Extracted data entries
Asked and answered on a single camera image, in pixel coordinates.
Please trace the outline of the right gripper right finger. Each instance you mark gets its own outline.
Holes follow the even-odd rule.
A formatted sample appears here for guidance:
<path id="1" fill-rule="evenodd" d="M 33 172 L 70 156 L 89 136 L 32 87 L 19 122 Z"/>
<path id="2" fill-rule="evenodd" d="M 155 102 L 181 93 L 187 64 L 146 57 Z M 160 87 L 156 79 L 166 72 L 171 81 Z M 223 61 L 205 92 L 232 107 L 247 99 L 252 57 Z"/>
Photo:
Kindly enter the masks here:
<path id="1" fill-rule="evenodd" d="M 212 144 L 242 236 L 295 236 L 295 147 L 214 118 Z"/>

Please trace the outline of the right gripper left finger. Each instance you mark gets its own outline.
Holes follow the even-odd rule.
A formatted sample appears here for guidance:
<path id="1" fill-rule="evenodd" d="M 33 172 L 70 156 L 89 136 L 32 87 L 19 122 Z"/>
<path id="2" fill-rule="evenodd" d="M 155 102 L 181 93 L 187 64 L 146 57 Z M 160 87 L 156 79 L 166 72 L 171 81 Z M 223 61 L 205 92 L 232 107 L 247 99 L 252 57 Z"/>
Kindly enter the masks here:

» **Activity**: List every line above containing the word "right".

» **Written answer**:
Please trace the outline of the right gripper right finger. Each instance you mark gets its own outline.
Please trace the outline of the right gripper left finger. Each instance you mark gets its own outline.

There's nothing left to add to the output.